2018年07月には今回の震源の深さ34kmに近い深さ35kmでM6.0が、また2019年に入ってからも03月に深さ29kmでM6.4の地震が発生していたのだ。

今回の地震がこれらの地震に連なっていた可能性は拭えず、M7.2以降も複数回のM5台に加えM6.3と規模の近い地震も起きていることから、余震活動が収まっていくかどうか予断を許さない状況である。
 

世界では太平洋プレート沿いで目立っていた地震活動

では、今回の震源に近い場所で過去にM7以上大地震が起きた際、その後の地震はどのような傾向を示してきたのだろうか。

深さまで含め今回の震源に近い位置でこれまでに発生してきたM7以上大地震9例について、その後2ヶ月以内の世界M7以上を追跡してみると、太平洋プレート沿いに大地震が起きる傾向があったようだ。
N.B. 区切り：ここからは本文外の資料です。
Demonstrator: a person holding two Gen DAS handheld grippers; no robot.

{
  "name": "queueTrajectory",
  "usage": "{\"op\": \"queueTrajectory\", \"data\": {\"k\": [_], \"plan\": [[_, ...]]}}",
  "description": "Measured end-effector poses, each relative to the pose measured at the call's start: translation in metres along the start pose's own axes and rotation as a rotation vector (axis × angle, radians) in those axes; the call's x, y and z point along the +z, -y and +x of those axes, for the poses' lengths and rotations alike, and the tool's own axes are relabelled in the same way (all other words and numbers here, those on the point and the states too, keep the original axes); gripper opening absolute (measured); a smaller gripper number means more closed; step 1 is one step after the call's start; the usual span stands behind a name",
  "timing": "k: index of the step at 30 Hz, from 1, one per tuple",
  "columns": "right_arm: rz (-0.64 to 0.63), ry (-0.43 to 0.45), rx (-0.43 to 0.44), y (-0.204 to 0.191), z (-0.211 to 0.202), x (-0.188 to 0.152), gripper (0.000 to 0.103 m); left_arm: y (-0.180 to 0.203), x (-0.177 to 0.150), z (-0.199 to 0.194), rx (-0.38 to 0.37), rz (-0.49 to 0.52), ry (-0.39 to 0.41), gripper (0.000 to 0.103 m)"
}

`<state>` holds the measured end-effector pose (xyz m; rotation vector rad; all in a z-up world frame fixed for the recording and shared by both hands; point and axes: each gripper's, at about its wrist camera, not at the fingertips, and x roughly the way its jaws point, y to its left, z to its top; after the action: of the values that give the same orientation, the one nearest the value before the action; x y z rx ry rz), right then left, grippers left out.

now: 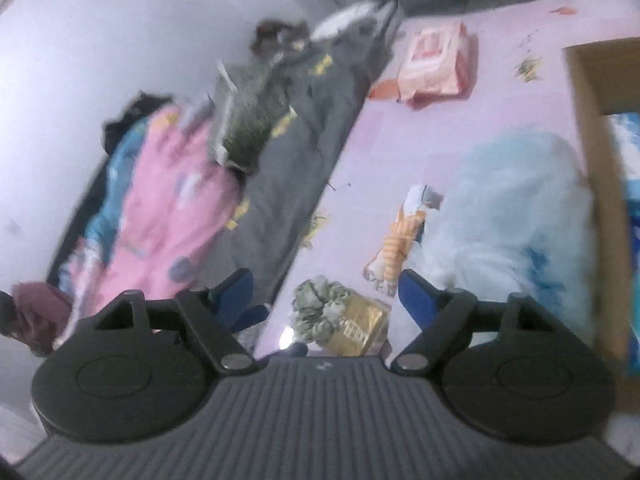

トンガやパプアニューギニア、それにインドネシアなどニュージーランドからほど近いエリアで2ヶ月以内にM7以上を観測したケースが9例中6例。そのうち3回はM7.5以上のM8クラスであった。

1919年にはニュージーランドから13日後にトンガでM8.1、1983年は1.5ヶ月後にパプアニューギニアでM7.6、そして1989年のケースではわずか9日後にニュージーランドから南側に当たるマックリー島でM8.2がそれぞれ起きていたのである。

こうした流れは太平洋プレートの境界に近い日本国内でも見られており、1919年にはニュージーランドからトンガM8.1と続いた3日後に十勝沖付近でM7.2、1978年にはニュージーランドから1.5ヶ月後に択捉島南東沖でM7.0とM7.3が連発、といった形で大地震に繋がっていた。

だが、今回のニュージーランド付近における大地震からの傾向性を国内地震に絞って更に掘り下げると、もうひとつ要注意の場所があることがわかった。
 

日本国内でも同様の傾向、M7超えも

ニュージーランドにおける今回の震源付近でM7.0以上の大地震が発生した際の、その後2ヶ月以内の国内M6クラス以上について抽出してみると、9例中6例で太平洋プレート境界付近である伊豆・小笠原海溝付近での地震が見られていたのである。

1981年12月の事例では6日後に父島近海でM6.3、1983年の際にも4日後に八丈島東方沖でM5.6、2008年にはニュージーランドの翌日に鳥島近海でM5.6と関係性の深さを窺わせる展開もあったが、9回中3回ではM7クラス以上の強い地震に繋がっており、規模の大きな地震にも警戒しておく必要性があることを示している。

1968年にはニュージーランドから11日後に小笠原諸島西方沖でM7.3、1978年にもニュージーランドから5週間後に小笠原諸島西方沖でM6.6、1989年は1ヶ月後に鳥島近海でM6.6、といった具合である。

他にも、伊豆・小笠原海溝付近以外で記録されていた国内M7クラス以上は浦河沖M6.8や宮城県沖M6.7、択捉島南東沖M6.7など複数に及んでいるが、やはり太平洋プレート境界沿いの日本海溝、千島海溝付近であることから、今回のニュージーランドM7.2においては、今後太平洋プレート境界に沿ったエリア、中でも伊豆・小笠原に要注意と言えそうだ。
 
※画像はU.S. Geological Surveyより。